◆ **Information shown**:
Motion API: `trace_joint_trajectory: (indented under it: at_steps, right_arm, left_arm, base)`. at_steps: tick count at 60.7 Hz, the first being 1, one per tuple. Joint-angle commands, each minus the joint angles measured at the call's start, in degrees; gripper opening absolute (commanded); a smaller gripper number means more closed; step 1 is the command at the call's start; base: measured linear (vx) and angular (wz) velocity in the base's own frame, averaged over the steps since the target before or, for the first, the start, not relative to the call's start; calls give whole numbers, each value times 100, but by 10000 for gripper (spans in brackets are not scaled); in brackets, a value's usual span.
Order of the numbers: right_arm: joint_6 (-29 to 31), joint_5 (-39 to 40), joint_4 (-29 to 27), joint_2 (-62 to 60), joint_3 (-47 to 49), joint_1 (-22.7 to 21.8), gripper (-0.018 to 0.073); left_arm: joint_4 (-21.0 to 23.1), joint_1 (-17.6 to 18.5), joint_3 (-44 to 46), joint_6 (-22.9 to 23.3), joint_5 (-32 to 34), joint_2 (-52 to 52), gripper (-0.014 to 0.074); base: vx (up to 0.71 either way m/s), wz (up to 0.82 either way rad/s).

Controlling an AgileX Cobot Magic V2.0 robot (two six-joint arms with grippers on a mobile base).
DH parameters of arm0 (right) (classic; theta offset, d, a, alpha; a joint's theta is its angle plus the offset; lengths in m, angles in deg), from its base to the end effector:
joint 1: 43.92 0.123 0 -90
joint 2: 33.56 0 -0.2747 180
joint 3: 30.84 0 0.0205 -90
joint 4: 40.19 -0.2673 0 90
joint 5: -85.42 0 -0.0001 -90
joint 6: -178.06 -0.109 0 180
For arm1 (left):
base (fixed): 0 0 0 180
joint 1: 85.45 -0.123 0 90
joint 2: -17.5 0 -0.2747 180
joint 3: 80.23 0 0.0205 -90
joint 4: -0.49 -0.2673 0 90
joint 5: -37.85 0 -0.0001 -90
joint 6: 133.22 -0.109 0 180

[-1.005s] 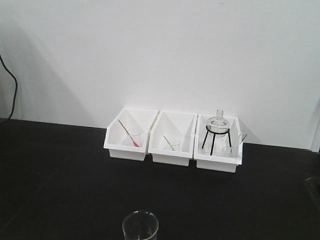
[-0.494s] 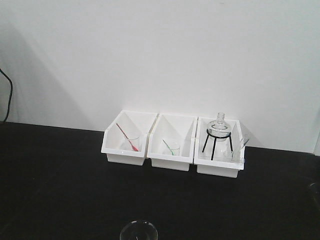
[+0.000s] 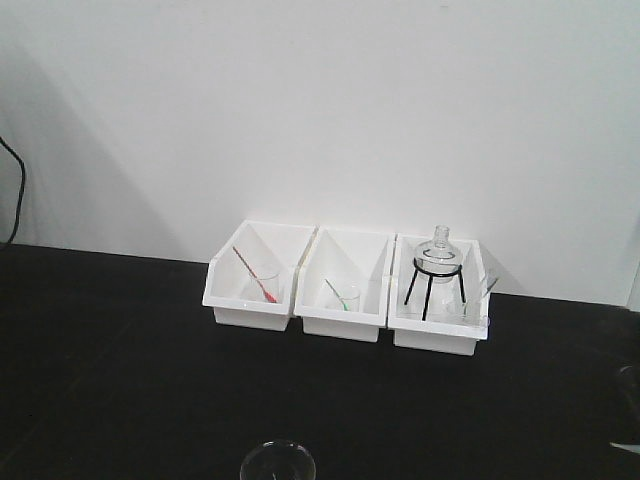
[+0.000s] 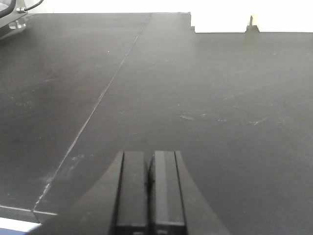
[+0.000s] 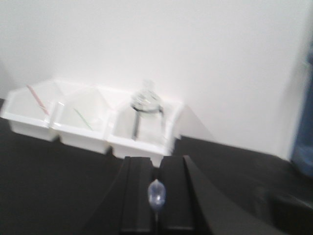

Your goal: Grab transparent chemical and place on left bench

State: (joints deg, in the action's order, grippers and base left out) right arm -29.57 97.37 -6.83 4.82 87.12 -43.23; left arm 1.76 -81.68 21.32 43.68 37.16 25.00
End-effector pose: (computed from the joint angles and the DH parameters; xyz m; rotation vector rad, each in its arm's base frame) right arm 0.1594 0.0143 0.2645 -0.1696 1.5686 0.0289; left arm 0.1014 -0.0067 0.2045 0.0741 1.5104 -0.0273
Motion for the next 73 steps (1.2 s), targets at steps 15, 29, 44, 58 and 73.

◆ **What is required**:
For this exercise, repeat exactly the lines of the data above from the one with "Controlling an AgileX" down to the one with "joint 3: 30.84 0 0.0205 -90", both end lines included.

◆ **Exercise solution**:
Controlling an AgileX Cobot Magic V2.0 robot (two six-joint arms with grippers on a mobile base).
DH parameters of arm0 (right) (classic; theta offset, d, a, alpha; a joint's theta is its angle plus the offset; lengths in m, angles in deg), from its base to the end effector:
joint 1: 43.92 0.123 0 -90
joint 2: 33.56 0 -0.2747 180
joint 3: 30.84 0 0.0205 -90

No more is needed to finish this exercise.